Records drawn from a dataset:
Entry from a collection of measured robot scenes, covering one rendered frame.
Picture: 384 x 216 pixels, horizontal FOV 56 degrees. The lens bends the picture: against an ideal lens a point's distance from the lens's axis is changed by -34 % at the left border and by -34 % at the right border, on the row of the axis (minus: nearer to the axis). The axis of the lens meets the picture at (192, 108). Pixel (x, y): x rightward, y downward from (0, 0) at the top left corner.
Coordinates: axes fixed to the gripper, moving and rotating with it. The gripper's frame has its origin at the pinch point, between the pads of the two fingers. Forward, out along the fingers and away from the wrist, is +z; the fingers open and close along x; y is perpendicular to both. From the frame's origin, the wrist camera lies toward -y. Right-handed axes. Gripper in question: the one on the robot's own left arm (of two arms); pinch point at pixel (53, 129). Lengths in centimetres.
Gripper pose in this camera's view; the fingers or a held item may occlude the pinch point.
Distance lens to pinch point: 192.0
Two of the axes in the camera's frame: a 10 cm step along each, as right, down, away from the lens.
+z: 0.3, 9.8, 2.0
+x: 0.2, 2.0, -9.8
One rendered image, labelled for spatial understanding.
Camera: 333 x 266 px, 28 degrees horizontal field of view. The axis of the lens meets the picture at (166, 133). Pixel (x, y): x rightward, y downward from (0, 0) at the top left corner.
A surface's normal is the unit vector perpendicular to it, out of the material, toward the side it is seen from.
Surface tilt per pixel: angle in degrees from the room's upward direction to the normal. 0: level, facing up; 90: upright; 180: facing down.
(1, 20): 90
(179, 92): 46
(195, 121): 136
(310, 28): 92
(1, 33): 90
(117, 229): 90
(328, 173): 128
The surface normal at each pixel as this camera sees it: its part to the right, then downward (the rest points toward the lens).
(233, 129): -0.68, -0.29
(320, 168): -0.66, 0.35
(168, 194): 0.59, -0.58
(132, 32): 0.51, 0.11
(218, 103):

### Brief
Copy down the entries exactly, leaving out no line.

### Result
Entry from a collection of measured robot scenes, covering one rendered frame.
Picture: 384 x 216 pixels, horizontal FOV 56 degrees. The lens bends the picture: against an ideal lens a point's distance from the lens's axis is changed by -34 % at the left border and by -34 % at the right border, on the row of the axis (minus: nearer to the axis). The axis of the lens meets the picture at (192, 108). Pixel (x, y): x rightward, y downward from (0, 0) at the top left corner.
Coordinates: axes fixed to the gripper, moving and rotating with it. The gripper's frame has its origin at the pinch point, between the pads of the two fingers. Forward, out along the fingers and away from the wrist, is +z; the fingers open and close along x; y is perpendicular to both. From the frame's origin, the wrist camera lies toward -y. Right-handed axes. Gripper in question: the one on the robot's own left arm (of two arms); pinch point at pixel (53, 129). Lengths in centimetres.
Gripper pose in this camera's view; the fingers or a held item may occlude the pinch point.
Distance lens to pinch point: 192.0
Two of the axes in the camera's frame: a 10 cm step along each, as right, down, away from the lens.
+z: 0.3, 9.8, 2.0
+x: 0.2, 2.0, -9.8
One rendered image, labelled for spatial understanding.
Camera: 333 x 266 px, 28 degrees horizontal field of view. The axis of the lens meets the picture at (166, 133). Pixel (x, y): x rightward, y downward from (0, 0) at the top left corner.
A surface's normal is the unit vector perpendicular to it, out of the material, toward the side it is seen from.
Surface tilt per pixel: angle in degrees from the room's upward direction to the normal. 0: level, facing up; 90: upright; 180: facing down.
(1, 20): 90
(179, 92): 46
(195, 121): 136
(310, 28): 92
(1, 33): 90
(117, 229): 90
(328, 173): 128
The surface normal at each pixel as this camera sees it: its part to the right, then downward (the rest points toward the lens).
(233, 129): -0.68, -0.29
(320, 168): -0.66, 0.35
(168, 194): 0.59, -0.58
(132, 32): 0.51, 0.11
(218, 103):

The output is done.